> _DATA PROVIDED_
_____
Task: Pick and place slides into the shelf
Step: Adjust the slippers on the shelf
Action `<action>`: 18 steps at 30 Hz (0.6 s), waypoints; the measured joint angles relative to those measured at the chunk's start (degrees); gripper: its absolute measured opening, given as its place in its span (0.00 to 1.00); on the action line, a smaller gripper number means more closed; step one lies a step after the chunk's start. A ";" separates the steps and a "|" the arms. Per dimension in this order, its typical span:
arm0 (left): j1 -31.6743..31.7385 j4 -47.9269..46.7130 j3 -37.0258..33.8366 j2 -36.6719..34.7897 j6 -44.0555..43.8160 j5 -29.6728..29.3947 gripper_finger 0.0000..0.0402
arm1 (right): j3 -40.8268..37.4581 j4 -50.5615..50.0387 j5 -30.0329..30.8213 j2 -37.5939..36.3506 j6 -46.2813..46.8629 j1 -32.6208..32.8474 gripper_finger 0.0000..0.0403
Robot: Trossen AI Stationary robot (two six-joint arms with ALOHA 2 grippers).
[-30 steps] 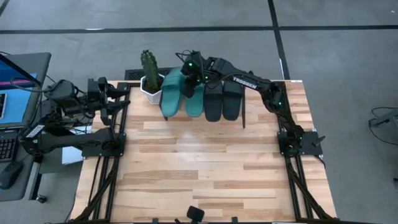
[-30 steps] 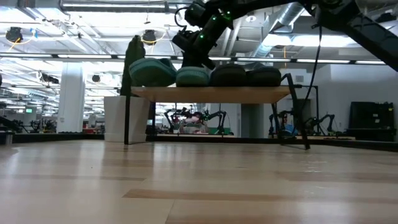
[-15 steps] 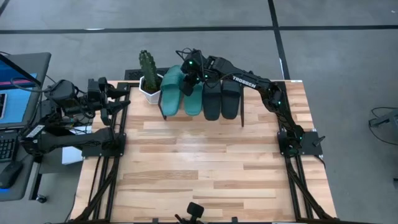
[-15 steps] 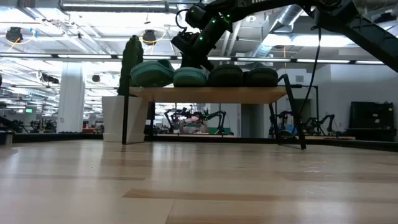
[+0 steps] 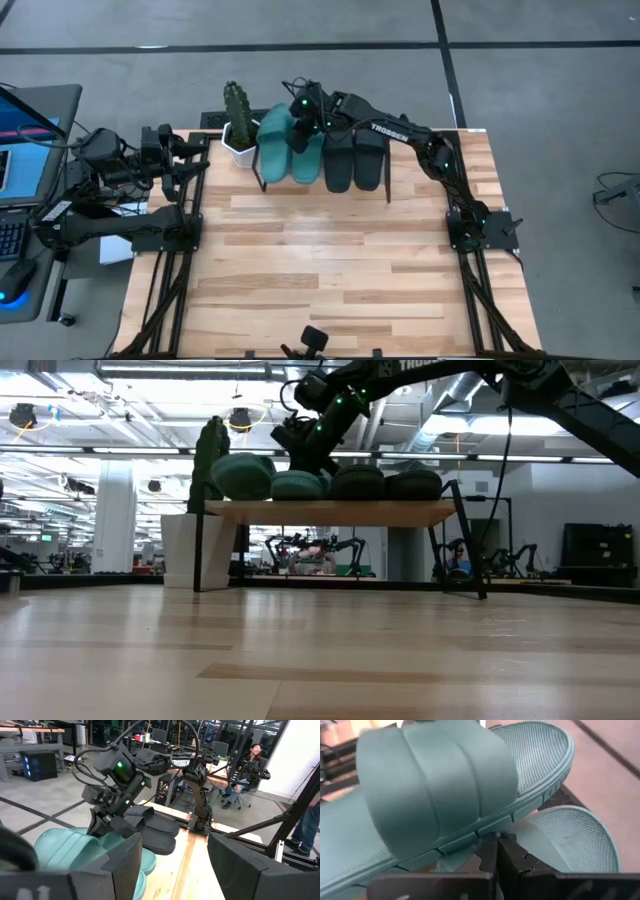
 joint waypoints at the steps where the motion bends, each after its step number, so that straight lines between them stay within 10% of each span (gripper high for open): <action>1: -0.02 0.00 0.00 0.00 -0.02 0.02 0.53 | -0.02 0.23 1.08 0.04 0.00 0.25 0.00; 18: 0.00 -1.40 -0.02 0.00 0.44 -0.07 0.53 | 1.94 0.76 15.67 -5.08 -1.53 0.75 0.00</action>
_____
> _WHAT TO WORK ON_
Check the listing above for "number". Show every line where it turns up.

> _EXERCISE ANSWER_
Action `<action>`: 18 steps at 30 Hz (0.6 s), waypoints; the measured joint angles relative to those measured at the chunk's start (degrees); gripper: its absolute measured opening, given as its place in its span (0.00 to 1.00); on the action line, a smaller gripper number means more closed; step one lies a step after the chunk's start. A ";" separates the steps and a "|" the arms. Per dimension in this order, its typical span:
 joint waypoints at the steps where the motion bends, each after its step number, so that straight lines between them stay within 10% of each span (gripper high for open): <action>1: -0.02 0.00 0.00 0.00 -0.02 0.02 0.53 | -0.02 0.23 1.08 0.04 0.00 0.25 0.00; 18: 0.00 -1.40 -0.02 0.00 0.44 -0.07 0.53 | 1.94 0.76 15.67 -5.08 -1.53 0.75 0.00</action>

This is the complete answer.